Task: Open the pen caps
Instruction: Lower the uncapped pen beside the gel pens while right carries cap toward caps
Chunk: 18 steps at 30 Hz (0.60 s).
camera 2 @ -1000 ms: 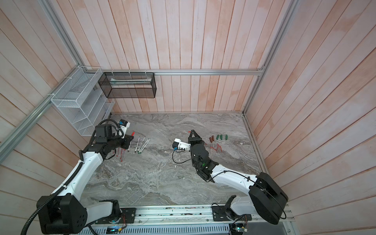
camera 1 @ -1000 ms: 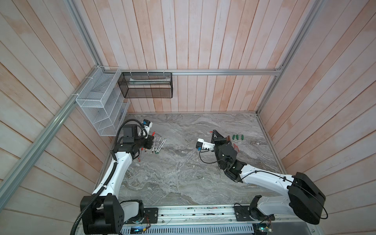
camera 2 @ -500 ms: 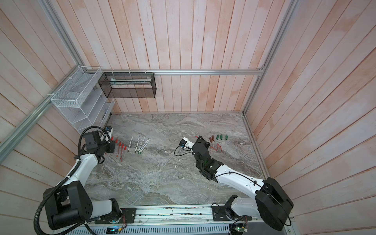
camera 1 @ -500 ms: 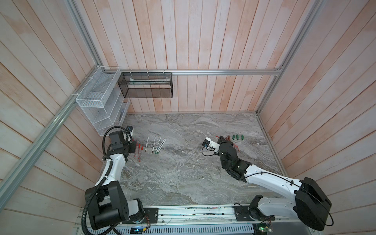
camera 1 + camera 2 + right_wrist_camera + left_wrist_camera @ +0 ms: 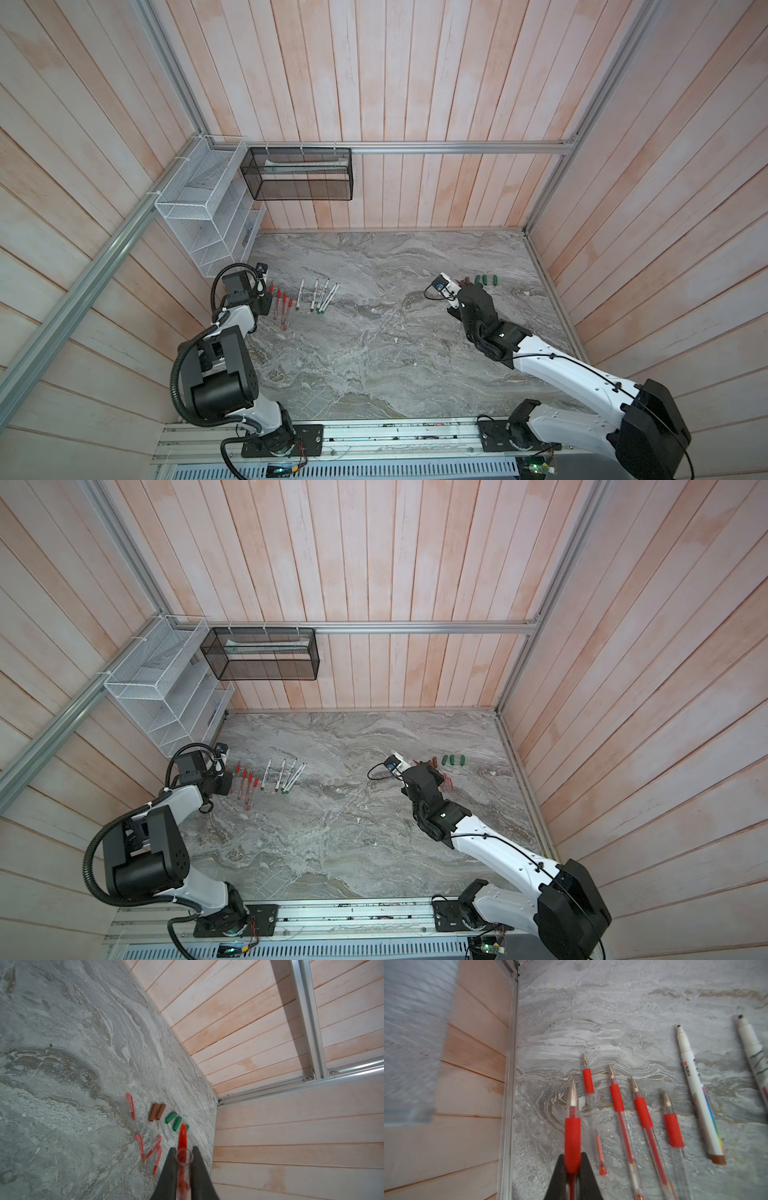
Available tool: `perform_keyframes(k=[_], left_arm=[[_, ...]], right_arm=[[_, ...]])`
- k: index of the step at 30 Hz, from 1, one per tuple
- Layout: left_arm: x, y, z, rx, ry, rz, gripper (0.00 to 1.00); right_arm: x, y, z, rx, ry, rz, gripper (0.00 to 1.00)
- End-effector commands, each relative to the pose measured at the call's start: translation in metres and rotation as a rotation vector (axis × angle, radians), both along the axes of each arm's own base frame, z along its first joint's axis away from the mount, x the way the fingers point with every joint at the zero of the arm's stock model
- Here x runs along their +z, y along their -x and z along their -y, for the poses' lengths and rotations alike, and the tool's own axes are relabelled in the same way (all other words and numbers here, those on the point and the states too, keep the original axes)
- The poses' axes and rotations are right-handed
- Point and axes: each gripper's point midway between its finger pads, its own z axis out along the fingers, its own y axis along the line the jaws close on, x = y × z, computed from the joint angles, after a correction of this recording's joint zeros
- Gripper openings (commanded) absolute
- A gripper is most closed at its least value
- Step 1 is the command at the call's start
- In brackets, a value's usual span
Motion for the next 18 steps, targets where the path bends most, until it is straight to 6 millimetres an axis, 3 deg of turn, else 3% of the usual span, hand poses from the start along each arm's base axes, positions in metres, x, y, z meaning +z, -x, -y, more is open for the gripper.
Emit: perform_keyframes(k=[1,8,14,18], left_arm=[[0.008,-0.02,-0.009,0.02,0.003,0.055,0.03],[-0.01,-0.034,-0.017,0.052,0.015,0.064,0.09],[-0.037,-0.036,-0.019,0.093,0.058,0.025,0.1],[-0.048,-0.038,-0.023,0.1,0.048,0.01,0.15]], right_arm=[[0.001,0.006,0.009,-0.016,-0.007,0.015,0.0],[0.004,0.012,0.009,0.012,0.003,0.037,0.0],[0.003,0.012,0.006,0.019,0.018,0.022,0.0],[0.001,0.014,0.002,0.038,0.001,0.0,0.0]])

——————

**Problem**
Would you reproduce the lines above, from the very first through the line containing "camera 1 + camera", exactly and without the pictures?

**Answer space**
Task: Open the pen caps
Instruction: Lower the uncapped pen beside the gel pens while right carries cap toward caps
Chunk: 18 steps at 30 Hz (0.60 s).
camera 2 @ -1000 ms: 
camera 1 @ -1000 ms: 
camera 2 @ -500 ms: 
camera 1 @ -500 ms: 
camera 1 + camera 2 + right_wrist_camera + left_wrist_camera @ +0 ms: 

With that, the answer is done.